For SQL Server 2005 there are configuration packs for SOX here and for the European Union Data Protection Directive (EUDPD) here. However these packs are applied to System Center Configuration Manager 2007 (SCCM) as these they are a set of configurations which can be used to evaluate compliance and then sent into SCCM for reporting, so you are going to need to invest in this technology or take the more expensive option of going around every server in your organisation and checking each one in turn manually.
For SQL Server 2008 this approach will continue, but is much easier as there are a whole bunch of new features to make compliance a lot easier and my top three would be:
- Transparent Data Encryption (TDE) to encrypt the data at rest.
- Change Tracking and Auditing to find out who did what and when (Why is proving much more difficult until we can use TSQL to read minds!).
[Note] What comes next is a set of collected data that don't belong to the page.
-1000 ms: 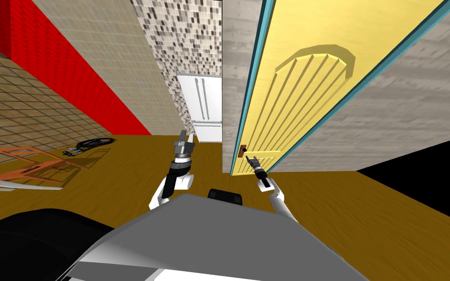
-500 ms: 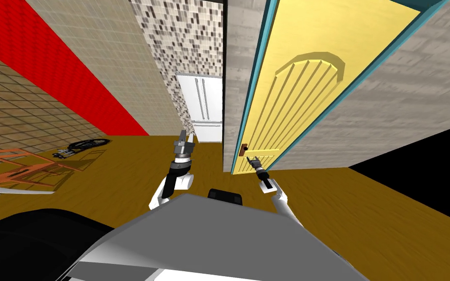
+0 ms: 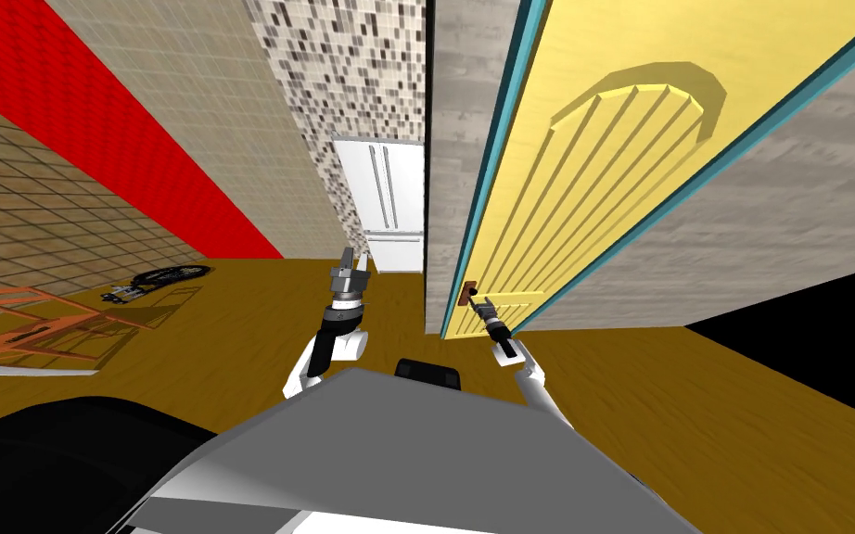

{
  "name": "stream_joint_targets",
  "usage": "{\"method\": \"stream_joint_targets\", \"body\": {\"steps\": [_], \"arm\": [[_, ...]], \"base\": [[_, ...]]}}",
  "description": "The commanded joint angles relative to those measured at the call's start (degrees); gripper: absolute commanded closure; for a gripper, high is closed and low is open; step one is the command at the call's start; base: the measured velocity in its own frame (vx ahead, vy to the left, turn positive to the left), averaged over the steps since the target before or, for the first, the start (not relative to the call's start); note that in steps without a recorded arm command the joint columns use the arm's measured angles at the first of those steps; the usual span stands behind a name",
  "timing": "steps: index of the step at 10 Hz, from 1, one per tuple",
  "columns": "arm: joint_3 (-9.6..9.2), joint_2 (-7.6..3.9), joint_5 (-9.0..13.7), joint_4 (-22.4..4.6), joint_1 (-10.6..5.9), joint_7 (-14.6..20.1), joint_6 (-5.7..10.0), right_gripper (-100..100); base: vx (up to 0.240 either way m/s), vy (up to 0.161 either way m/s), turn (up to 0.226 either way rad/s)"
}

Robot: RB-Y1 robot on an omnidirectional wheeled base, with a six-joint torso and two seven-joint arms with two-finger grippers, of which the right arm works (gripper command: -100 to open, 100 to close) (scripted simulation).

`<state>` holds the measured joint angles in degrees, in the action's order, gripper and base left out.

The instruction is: Push the door open

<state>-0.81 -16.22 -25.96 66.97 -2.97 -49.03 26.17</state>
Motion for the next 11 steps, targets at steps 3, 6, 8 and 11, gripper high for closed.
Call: {"method": "stream_joint_targets", "body": {"steps": [3,6,8,11], "arm": [[0.51,0.51,-0.02,-0.5,-0.38,-0.59,-0.09,-100],[0.44,0.44,-0.02,-0.45,-0.35,-0.5,-0.07,100],[0.44,0.44,-0.02,-0.45,-0.35,-0.5,-0.07,100],[0.54,0.32,1.42,-0.61,-0.15,1.07,-0.11,100]], "base": [[0.193,0.039,0.026],[0.013,0.002,0.003],[-0.018,-0.006,0.003],[-0.011,-0.02,0.054]]}}
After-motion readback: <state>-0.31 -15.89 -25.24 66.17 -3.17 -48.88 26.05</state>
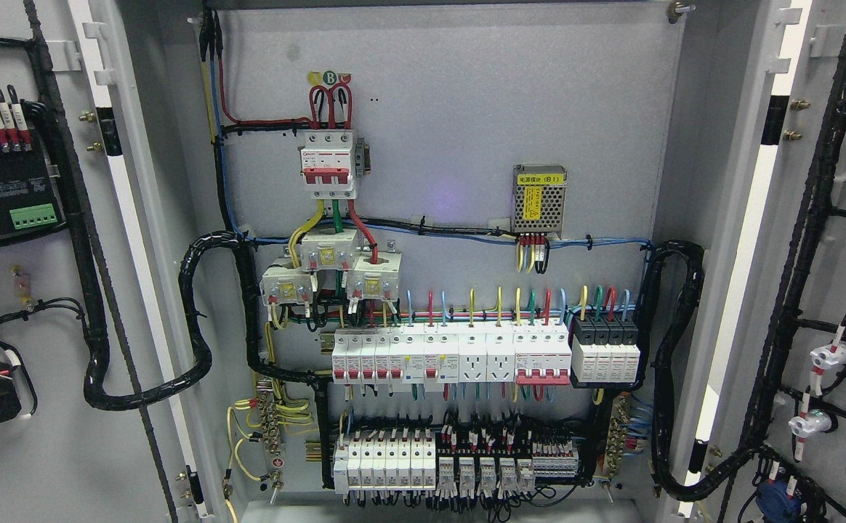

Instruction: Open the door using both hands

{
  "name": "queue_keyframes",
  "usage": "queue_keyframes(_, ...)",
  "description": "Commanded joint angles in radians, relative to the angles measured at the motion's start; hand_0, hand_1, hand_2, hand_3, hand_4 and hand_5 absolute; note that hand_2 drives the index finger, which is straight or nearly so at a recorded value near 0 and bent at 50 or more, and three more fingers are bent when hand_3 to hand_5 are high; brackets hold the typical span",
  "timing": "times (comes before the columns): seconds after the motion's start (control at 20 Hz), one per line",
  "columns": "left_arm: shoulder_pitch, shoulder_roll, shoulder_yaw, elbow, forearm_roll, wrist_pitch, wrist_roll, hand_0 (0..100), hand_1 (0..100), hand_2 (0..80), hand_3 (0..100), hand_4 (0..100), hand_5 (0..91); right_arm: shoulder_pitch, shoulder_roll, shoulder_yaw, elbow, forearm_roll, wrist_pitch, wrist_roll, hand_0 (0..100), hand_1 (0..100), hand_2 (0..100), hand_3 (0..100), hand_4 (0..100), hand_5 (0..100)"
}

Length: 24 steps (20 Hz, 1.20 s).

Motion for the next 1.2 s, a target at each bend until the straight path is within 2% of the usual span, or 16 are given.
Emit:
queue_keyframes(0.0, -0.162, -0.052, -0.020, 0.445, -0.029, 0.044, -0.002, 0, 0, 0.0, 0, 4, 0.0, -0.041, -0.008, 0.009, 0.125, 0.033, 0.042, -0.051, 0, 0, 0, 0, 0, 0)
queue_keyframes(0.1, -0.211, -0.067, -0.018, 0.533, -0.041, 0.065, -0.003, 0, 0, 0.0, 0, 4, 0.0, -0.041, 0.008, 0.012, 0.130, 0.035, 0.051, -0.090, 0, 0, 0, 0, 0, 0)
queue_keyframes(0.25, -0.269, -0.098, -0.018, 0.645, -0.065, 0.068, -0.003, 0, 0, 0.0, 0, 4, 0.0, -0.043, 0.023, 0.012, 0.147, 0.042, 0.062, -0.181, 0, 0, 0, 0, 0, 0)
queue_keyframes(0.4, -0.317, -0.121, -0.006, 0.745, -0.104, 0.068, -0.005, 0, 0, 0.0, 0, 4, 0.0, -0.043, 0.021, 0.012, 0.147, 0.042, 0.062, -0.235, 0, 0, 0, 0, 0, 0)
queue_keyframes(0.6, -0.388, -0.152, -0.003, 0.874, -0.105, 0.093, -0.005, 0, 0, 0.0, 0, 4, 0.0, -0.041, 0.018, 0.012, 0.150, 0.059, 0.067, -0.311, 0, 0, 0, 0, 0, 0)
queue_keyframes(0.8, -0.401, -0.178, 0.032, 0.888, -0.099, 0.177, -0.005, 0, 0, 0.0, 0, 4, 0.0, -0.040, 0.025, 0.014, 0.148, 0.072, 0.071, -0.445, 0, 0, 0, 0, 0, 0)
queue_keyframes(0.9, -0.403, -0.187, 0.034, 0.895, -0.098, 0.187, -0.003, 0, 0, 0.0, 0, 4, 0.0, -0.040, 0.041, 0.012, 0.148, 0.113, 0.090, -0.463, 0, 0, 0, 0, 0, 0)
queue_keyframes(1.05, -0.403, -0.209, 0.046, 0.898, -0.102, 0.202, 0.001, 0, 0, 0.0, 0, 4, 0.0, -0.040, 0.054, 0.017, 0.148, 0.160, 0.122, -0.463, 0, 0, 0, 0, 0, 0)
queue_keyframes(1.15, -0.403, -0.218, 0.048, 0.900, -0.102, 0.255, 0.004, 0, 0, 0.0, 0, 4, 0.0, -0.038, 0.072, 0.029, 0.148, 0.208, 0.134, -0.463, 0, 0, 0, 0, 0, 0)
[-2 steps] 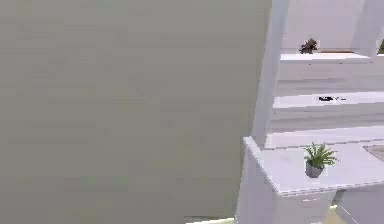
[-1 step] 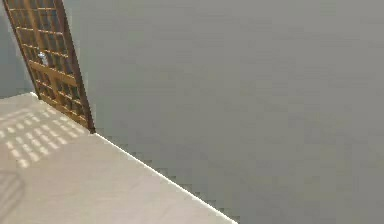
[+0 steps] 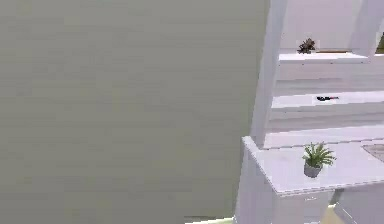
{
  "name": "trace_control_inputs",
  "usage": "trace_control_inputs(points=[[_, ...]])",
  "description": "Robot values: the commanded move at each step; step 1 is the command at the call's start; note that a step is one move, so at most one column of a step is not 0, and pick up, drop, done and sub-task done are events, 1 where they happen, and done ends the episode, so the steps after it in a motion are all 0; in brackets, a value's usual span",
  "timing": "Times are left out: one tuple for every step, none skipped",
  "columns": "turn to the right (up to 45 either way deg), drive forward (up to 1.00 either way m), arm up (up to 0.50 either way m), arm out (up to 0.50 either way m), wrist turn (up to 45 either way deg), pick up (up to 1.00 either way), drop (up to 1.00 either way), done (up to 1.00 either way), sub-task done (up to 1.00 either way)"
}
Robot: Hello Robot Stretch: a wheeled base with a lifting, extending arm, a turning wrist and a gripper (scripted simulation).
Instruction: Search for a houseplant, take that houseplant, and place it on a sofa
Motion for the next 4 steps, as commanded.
trace_control_inputs(points=[[21.0, 0.0, 0.0, 0.0, 0.0, 0.0, 0.0, 0.0, 0.0], [0.0, 0.4, 0.0, 0.0, 0.0, 0.0, 0.0, 0.0, 0.0], [-45.0, 0.0, 0.0, 0.0, 0.0, 0.0, 0.0, 0.0, 0.0], [-18.0, 0.0, 0.0, 0.0, 0.0, 0.0, 0.0, 0.0, 0.0]])
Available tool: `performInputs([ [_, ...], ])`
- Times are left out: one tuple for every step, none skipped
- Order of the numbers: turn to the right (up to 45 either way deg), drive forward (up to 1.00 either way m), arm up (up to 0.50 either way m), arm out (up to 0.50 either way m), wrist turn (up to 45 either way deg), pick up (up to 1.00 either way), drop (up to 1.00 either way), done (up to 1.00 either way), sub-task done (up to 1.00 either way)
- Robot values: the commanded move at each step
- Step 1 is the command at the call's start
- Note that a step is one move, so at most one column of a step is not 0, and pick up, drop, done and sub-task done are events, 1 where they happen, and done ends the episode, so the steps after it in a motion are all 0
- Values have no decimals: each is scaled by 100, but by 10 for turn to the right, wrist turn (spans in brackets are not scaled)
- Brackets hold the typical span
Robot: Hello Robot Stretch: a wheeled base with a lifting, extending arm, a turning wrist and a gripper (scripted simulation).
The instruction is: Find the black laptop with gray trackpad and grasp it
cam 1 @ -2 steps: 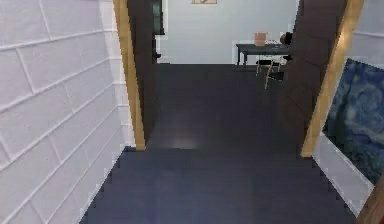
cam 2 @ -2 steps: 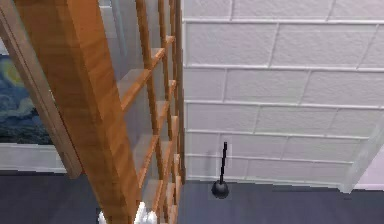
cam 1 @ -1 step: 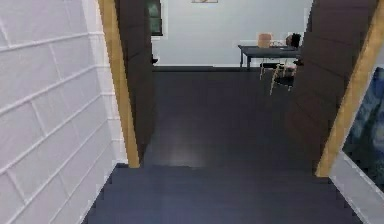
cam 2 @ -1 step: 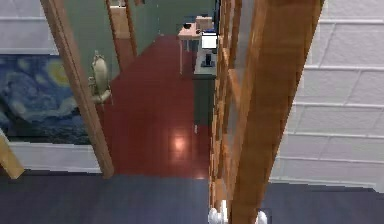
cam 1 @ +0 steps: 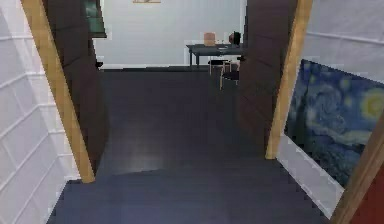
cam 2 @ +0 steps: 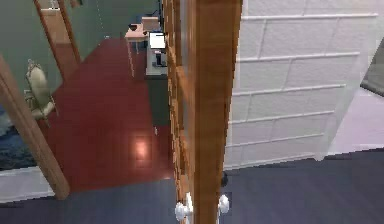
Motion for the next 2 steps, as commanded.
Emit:
performInputs([
  [0, 100, 0, 0, 0, 0, 0, 0, 0],
  [30, 0, 0, 0, 0, 0, 0, 0, 0],
])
These are much lighter weight than profiler and trace and so can be left on without significant performance degradation.
- Policy based management (which was called the declarative management framework) allows the DBA to set conditions on any configurable facet of SQL Server and then decide what to do if they are broken or someone attempts to break them.
Of course the rules of the game will also change as new legislation comes in, usually following hot on the heels of the latest compliance fiasco, so I wouldn’t be surprised to see something bubbling up from the UK government’s scant regard for the protection of personal data or the fallout from Societe Generale.